Fighting fire as one
By Brian PJ Cronin
Gary Van Voorhis may have only held the position of Beacon fire chief for less than two years, but he’s no stranger to the area.
Van Voorhis was born in Fishkill, graduated from John Jay High School and Dutchess Community College, and then moved to the Midwest to embark on a 30-year career as a firefighter. But when he heard of the opening in Beacon for a chief, he knew it was time to come back.
“I still have family in the area; my sister lives in Beacon,” he said. “I still wanted to be active, so I saw this as another challenge in my journey. They’ve had excellent volunteer firefighter chiefs, but I’m the first career firefighter chief they’ve had. I think they were looking for someone who knew how to run it like a business.”
That means keeping an eye on the bottom line, and how best to use the department’s budget to ensure its long-term health. While the Beacon Fire Department currently ranks as the fastest in Dutchess County — it responds to 90 percent of its 1,600 annual calls in four minutes or less — that responsiveness comes at a price.

Beacon Fire Chief Gary Van Voorhis and City Administrator Anthony Ruggiero. Photo by B. Cronin
The Beacon Fire Department currently consists of 13 career firefighters and approximately 60 volunteer firefighters spread out across three different firehouses: the Beacon Engine station on East Main, the Mase Hook and Ladder station on Main Street, and the Lewis Tompkins Hose station on South Avenue. Both the Beacon Engine and the Mase Hook and Ladder stations are over 100 years old, relics from a time when the engines were drawn by horses and the now defunct Matteawan Railroad split the town in two.
With response times being understandably slower back then, there was a need for several firehouses spread out across town, and the factories that powered Beacon’s economy were happy to help foot the bills to keep the stations running in order to ensure that their businesses would be attended to quickly in the case of a fire.

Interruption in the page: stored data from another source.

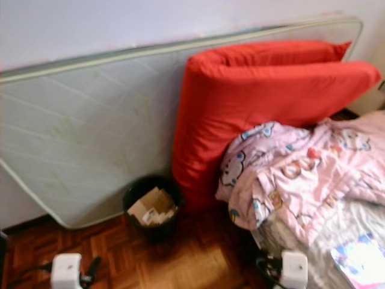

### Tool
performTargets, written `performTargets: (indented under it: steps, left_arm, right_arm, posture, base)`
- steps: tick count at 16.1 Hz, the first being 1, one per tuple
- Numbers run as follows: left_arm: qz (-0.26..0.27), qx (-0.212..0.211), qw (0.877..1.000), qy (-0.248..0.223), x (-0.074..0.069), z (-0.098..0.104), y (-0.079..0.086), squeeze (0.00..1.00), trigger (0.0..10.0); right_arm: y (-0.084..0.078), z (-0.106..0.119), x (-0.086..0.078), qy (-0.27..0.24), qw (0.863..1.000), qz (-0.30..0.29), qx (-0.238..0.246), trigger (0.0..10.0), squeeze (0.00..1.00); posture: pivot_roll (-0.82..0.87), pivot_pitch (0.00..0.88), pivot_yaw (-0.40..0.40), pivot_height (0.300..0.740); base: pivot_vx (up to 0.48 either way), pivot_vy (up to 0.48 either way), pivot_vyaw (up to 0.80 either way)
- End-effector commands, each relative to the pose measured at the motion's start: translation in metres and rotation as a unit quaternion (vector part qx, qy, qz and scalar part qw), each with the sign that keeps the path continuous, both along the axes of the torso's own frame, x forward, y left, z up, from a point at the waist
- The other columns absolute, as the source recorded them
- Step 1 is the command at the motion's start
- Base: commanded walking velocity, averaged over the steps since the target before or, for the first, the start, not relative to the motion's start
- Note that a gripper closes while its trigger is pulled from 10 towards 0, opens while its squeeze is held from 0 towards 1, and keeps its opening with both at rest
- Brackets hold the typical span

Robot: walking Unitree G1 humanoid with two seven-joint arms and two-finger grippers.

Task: Clean up the room

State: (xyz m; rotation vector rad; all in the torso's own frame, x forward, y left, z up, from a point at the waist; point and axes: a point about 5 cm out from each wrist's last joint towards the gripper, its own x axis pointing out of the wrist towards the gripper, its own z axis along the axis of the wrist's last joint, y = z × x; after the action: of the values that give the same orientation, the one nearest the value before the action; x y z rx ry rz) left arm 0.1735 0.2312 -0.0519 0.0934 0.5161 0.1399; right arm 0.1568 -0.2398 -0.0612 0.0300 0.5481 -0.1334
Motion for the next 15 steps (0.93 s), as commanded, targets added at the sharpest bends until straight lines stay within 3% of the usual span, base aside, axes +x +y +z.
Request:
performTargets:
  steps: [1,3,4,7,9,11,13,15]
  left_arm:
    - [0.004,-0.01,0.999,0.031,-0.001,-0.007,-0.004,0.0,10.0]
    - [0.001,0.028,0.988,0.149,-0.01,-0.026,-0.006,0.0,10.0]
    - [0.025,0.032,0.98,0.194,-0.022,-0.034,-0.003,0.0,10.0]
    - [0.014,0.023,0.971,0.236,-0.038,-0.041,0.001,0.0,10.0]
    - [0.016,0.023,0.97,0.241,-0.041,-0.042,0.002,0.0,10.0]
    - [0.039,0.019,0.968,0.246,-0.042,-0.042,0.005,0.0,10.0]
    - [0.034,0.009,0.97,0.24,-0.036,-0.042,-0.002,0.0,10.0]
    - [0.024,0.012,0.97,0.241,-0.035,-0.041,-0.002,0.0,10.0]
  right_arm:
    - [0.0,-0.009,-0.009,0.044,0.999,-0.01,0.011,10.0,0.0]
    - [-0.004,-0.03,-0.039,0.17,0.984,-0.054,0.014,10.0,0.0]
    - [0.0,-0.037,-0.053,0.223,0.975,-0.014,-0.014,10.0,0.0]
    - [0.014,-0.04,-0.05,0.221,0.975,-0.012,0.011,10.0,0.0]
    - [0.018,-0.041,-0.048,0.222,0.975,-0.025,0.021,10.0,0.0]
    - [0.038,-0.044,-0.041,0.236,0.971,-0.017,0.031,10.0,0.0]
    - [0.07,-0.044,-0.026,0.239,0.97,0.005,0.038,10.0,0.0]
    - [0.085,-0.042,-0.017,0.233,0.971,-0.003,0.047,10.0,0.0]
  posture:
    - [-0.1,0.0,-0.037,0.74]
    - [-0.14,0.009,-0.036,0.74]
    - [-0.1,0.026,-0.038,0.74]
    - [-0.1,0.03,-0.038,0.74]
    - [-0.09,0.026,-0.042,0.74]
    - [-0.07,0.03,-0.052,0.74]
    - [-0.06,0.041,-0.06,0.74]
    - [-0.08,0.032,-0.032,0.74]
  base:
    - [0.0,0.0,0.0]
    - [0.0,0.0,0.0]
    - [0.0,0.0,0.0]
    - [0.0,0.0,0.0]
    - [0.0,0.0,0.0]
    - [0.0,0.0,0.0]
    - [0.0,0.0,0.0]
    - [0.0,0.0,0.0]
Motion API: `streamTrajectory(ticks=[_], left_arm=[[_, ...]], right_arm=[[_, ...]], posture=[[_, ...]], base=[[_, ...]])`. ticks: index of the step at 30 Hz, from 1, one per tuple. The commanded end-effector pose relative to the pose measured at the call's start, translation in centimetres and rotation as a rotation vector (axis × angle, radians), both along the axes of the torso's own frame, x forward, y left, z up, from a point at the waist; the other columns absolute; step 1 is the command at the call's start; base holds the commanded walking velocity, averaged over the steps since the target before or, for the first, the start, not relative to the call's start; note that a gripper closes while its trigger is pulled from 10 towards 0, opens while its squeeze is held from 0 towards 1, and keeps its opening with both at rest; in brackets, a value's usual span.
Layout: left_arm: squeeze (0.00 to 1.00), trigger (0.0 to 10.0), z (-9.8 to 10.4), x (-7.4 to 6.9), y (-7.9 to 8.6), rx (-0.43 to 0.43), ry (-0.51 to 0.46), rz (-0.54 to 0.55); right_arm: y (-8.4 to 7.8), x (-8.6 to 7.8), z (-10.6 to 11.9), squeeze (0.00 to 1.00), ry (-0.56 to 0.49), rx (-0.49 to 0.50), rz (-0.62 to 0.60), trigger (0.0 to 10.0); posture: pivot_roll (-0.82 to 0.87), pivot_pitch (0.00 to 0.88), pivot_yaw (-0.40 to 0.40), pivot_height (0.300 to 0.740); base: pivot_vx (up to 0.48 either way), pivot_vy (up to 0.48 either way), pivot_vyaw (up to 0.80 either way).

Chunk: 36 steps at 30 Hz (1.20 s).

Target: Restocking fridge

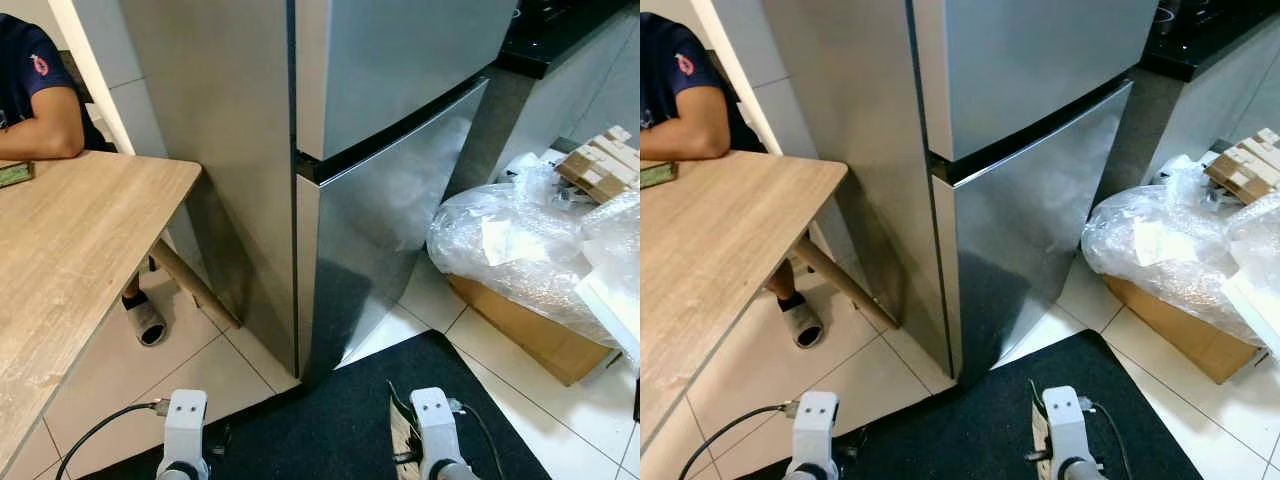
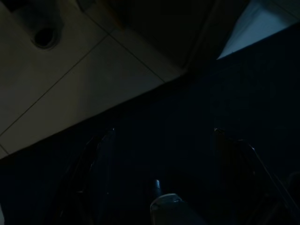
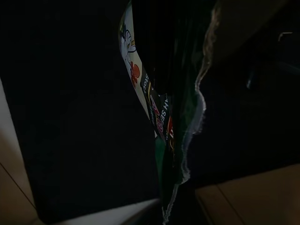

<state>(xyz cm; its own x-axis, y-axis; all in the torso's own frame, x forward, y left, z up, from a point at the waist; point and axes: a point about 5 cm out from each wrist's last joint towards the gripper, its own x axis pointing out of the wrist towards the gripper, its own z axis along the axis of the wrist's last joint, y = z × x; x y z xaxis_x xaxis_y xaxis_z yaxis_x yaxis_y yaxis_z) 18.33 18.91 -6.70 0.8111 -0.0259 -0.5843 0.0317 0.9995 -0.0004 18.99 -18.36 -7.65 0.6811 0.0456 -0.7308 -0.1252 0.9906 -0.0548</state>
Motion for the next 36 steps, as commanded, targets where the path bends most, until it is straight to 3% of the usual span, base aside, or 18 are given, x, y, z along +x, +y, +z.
streamTrajectory(ticks=[1, 5, 8, 11, 19, 30, 36], left_arm=[[0.0, 10.0, -0.4, -0.7, 0.7, 0.047, 0.033, 0.018], [0.0, 10.0, -0.8, -1.2, 0.8, 0.03, 0.068, 0.021], [0.0, 10.0, -0.9, -1.2, 0.8, 0.057, 0.088, -0.003], [0.0, 10.0, -1.0, -1.2, 1.3, 0.034, 0.091, 0.067], [0.0, 10.0, -1.3, -1.9, 1.3, 0.025, 0.116, 0.071], [0.0, 10.0, -0.8, -1.4, 0.8, 0.009, 0.049, 0.065], [0.0, 10.0, -0.6, -1.2, 0.4, 0.014, 0.015, 0.039]], right_arm=[[0.1, -0.1, -0.1, 0.0, 0.006, -0.006, -0.017, 10.0], [0.6, 0.2, 0.2, 0.0, -0.037, 0.04, -0.011, 10.0], [0.6, -0.1, -0.1, 0.0, -0.013, 0.027, -0.02, 10.0], [0.9, -0.5, -0.3, 0.0, 0.01, 0.01, 0.046, 10.0], [0.9, 0.0, 0.0, 0.0, 0.001, 0.0, 0.068, 10.0], [0.2, -0.3, -0.1, 0.0, 0.01, -0.019, 0.085, 10.0], [0.6, -0.5, -0.2, 0.0, 0.013, -0.014, 0.083, 10.0]], posture=[[-0.08, 0.095, 0.018, 0.74], [-0.1, 0.086, 0.037, 0.74], [-0.08, 0.089, 0.01, 0.74], [-0.08, 0.092, 0.006, 0.74], [-0.09, 0.09, 0.0, 0.74], [-0.08, 0.093, -0.02, 0.74], [-0.09, 0.091, -0.01, 0.74]], base=[[0.0, 0.0, 0.0], [0.0, 0.0, 0.0], [0.0, 0.0, 0.0], [0.0, 0.0, 0.0], [0.0, 0.0, 0.0], [0.0, 0.0, 0.0], [0.0, 0.0, 0.0]])
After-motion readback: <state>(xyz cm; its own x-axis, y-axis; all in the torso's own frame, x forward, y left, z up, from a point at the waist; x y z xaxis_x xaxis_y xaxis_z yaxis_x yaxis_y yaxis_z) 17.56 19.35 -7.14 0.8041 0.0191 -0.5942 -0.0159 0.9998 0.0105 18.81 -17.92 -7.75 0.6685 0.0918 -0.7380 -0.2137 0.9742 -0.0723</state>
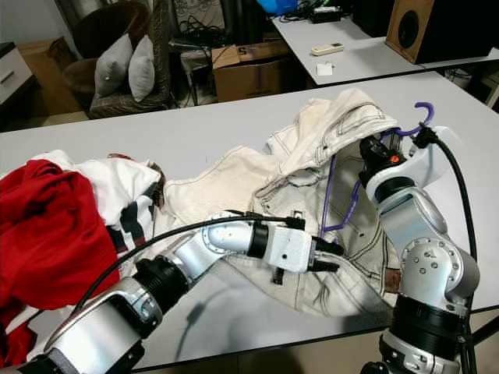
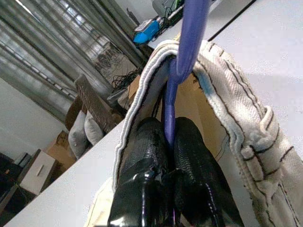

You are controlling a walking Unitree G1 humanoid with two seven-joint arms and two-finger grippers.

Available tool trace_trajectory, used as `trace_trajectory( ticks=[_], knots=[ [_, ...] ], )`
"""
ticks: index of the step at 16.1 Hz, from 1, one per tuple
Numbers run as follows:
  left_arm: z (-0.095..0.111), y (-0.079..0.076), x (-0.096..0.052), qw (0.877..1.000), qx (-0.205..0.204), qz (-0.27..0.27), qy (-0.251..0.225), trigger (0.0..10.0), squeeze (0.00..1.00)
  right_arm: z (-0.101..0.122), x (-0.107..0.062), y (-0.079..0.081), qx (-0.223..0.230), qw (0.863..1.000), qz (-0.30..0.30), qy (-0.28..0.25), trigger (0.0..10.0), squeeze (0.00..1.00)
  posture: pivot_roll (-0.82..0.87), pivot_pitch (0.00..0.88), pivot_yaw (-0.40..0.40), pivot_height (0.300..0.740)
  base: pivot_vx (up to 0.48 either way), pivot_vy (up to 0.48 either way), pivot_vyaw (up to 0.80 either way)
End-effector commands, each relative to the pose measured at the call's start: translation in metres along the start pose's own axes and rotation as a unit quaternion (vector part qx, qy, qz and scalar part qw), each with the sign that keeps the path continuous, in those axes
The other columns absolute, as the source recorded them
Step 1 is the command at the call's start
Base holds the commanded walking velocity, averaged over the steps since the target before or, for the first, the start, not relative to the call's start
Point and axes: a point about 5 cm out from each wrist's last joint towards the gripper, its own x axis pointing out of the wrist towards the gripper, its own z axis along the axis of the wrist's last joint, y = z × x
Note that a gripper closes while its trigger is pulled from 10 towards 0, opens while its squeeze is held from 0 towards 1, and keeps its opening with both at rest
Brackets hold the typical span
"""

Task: Hang hanger

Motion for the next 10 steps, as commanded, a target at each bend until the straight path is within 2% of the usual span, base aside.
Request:
trace_trajectory(
  ticks=[1, 8, 10],
  knots=[
    [0.0, 0.006, -0.007, 1.0, -0.007, 0.012, -0.011, 0.0, 0.0, 0.0, -0.002, 0.009, -0.003, 1.0, 0.019, -0.003, 10.0, 0.0, -0.11, 0.0, 0.149, 0.74, 0.0, 0.0, 0.0],
    [0.001, 0.006, -0.019, 0.998, -0.035, 0.006, -0.046, 0.0, 0.0, -0.001, -0.001, 0.008, -0.005, 1.0, 0.019, 0.001, 10.0, 0.0, -0.11, 0.0, 0.146, 0.74, 0.0, 0.0, 0.0],
    [0.007, 0.015, -0.022, 0.994, -0.066, 0.025, -0.079, 0.0, 0.0, -0.001, -0.001, 0.007, -0.005, 1.0, 0.019, 0.002, 10.0, 0.0, -0.11, 0.0, 0.146, 0.74, 0.0, 0.0, 0.0]
  ],
)
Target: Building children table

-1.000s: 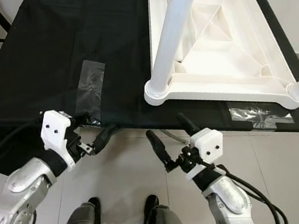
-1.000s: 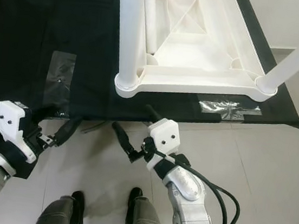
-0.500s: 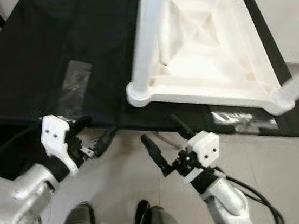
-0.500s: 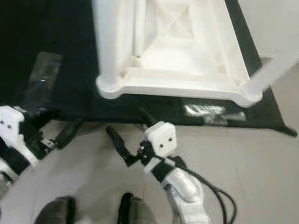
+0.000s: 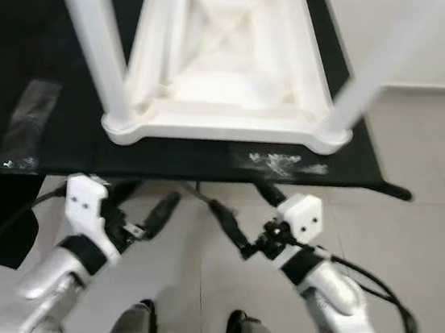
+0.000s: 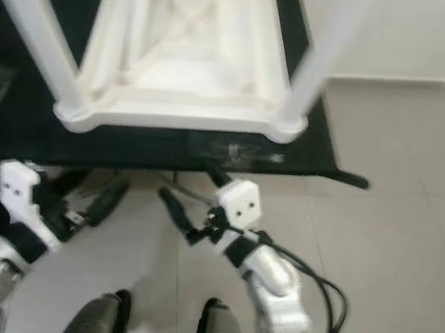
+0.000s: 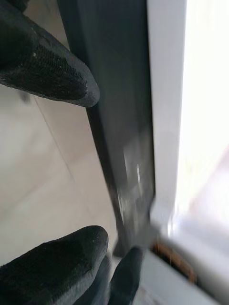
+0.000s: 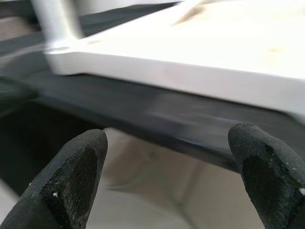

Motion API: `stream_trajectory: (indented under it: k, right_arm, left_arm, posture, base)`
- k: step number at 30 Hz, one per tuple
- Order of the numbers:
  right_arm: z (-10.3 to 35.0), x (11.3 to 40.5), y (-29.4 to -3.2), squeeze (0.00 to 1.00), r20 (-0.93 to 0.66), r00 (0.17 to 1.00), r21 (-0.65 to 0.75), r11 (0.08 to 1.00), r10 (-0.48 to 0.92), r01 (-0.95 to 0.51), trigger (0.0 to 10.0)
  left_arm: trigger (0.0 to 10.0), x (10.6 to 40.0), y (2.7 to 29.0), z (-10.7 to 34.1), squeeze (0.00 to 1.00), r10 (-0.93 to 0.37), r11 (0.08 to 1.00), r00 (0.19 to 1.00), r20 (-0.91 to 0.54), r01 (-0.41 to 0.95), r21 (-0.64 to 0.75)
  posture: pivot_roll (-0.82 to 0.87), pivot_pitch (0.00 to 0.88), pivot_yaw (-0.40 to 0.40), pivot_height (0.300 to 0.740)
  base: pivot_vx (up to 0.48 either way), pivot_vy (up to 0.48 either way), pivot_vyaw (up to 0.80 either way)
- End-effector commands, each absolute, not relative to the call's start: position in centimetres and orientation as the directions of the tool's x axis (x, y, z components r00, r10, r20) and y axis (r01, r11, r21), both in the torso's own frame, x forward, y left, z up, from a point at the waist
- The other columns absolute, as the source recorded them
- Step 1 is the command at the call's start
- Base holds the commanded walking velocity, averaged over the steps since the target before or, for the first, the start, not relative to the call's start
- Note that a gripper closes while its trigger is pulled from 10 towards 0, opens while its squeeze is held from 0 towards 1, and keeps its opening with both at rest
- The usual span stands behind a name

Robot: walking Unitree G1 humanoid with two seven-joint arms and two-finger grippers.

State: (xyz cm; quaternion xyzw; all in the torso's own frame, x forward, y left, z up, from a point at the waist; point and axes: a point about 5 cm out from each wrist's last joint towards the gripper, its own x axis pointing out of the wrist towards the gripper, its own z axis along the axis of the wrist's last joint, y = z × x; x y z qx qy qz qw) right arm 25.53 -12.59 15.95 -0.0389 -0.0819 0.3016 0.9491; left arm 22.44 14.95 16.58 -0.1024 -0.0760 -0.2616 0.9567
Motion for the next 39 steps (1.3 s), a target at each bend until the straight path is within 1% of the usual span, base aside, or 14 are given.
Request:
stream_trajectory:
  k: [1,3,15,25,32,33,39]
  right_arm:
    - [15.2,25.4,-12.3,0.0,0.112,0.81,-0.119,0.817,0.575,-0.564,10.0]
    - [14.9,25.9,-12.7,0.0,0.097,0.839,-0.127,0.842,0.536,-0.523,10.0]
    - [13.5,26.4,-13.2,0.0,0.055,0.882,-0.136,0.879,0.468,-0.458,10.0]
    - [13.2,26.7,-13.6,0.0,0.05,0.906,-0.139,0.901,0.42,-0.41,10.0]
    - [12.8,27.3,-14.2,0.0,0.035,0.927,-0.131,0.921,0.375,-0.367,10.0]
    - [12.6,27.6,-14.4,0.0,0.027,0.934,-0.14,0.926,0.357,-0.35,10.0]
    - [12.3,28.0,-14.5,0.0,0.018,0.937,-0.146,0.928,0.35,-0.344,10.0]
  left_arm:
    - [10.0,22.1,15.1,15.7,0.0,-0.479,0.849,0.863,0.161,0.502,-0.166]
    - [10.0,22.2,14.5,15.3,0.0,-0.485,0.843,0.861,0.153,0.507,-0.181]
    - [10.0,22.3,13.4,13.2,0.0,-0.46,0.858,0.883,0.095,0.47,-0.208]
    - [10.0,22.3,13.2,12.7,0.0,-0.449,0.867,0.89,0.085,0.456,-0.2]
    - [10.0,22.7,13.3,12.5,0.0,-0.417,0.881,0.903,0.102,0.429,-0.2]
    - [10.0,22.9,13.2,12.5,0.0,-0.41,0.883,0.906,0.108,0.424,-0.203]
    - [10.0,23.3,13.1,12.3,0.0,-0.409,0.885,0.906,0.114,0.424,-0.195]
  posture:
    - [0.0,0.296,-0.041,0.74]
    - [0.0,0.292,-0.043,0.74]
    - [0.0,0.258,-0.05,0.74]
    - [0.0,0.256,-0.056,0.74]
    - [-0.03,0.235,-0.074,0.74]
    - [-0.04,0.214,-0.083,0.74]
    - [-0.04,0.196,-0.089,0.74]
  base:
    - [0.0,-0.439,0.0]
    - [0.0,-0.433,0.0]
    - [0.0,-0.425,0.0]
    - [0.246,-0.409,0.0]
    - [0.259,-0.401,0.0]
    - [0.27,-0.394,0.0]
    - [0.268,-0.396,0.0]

Today, the factories are homes to condos and hotel rooms. The Matteawan Railroad is silent and overgrown with weeds. And the idea of a five-square-mile city like Beacon having three separate fire companies is viewed as an anomaly. “To financially maintain these three structures is a big burden on the city,” explained Van Voorhis. “There hasn’t been the proper upkeep in years and years.”
There are also the psychological ramifications of having the city’s firefighters spread thin across town. By regulation, each firehouse must have at least one career firefighter in it at all times. But with the numbers of volunteers present at each house fluctuating at any given time, there are sometimes long, lonely stretches in which the East Main and Main Street houses have just three firefighters in each. “No one wants to be alone,” said Van Voorhis.
The city has undertaken three studies since 2006 in order to analyze the current fire department (all of which can be found online at cityofbeacon.org). Together, they make the case for consolidating the city’s three houses into a new centrally located house that would serve the entire city with very little change in response times. Both Van Voorhis and City Administrator Anthony Ruggiero agree with the findings.
“Building a new central station at a new location works for two reasons,” explained Ruggiero. “One, I don’t know if we can adequately expand any of the existing firehouses so that it could fit all the companies. And the volunteer companies have long traditions, and they’re each very loyal to their respective houses. So if you combine existing companies into an existing house, it’s like taking one family and moving them in with another family. It might be easier to move all the families into a new house so they can all say, ‘This is ours,’ instead of ‘This is mine.’
Van Voorhis noted that the city of Hudson faced a similar situation and was able to successfully merge existing companies with long and storied histories into a new, shared firehouse. “There’s ways we can do this by talking to architects and by looking at other buildings that have done this,” he said. “Each company would get their own office, storage facility, and a place for them to display their history.”
The most recent study, from 2014, suggests the lot next to the running track on the corner of Verplanck Avenue and Cannon Street, and some of the land currently owned by the Elks Club on the corner of Wolcott Avenue and Tioronda Avenue, as optimal locations. (In the event the Elks Club land is chosen, the Elks have already expressed a willingness to sell the land to the city.)
The location of a new firehouse is just one of the things still to be decided. First, the city must decide whether or not to go through with the consolidation, what the timetable would be, and how much work needs to be done to the existing three houses to keep them in good working order in the meantime. These topics will be discussed at a workshop session of the City Council on July 6, and both Van Voorhis and Ruggiero are looking forward to a plan of action being decided so that they can take the next steps.
Both men are optimistic as to what is to come. As Van Voorhis notes, the city has been successfully making similar difficult decisions for years, which Beacon’s current prosperity is a testament to.
“It’s a happy, positive city,” he said. “There’s a lot of exciting projects coming up. And they don’t have any chain stores. That’s all in the planning. I think Beacon has done a wonderful job in implementing their plan. That’s a big change from when I was here 30 years ago.”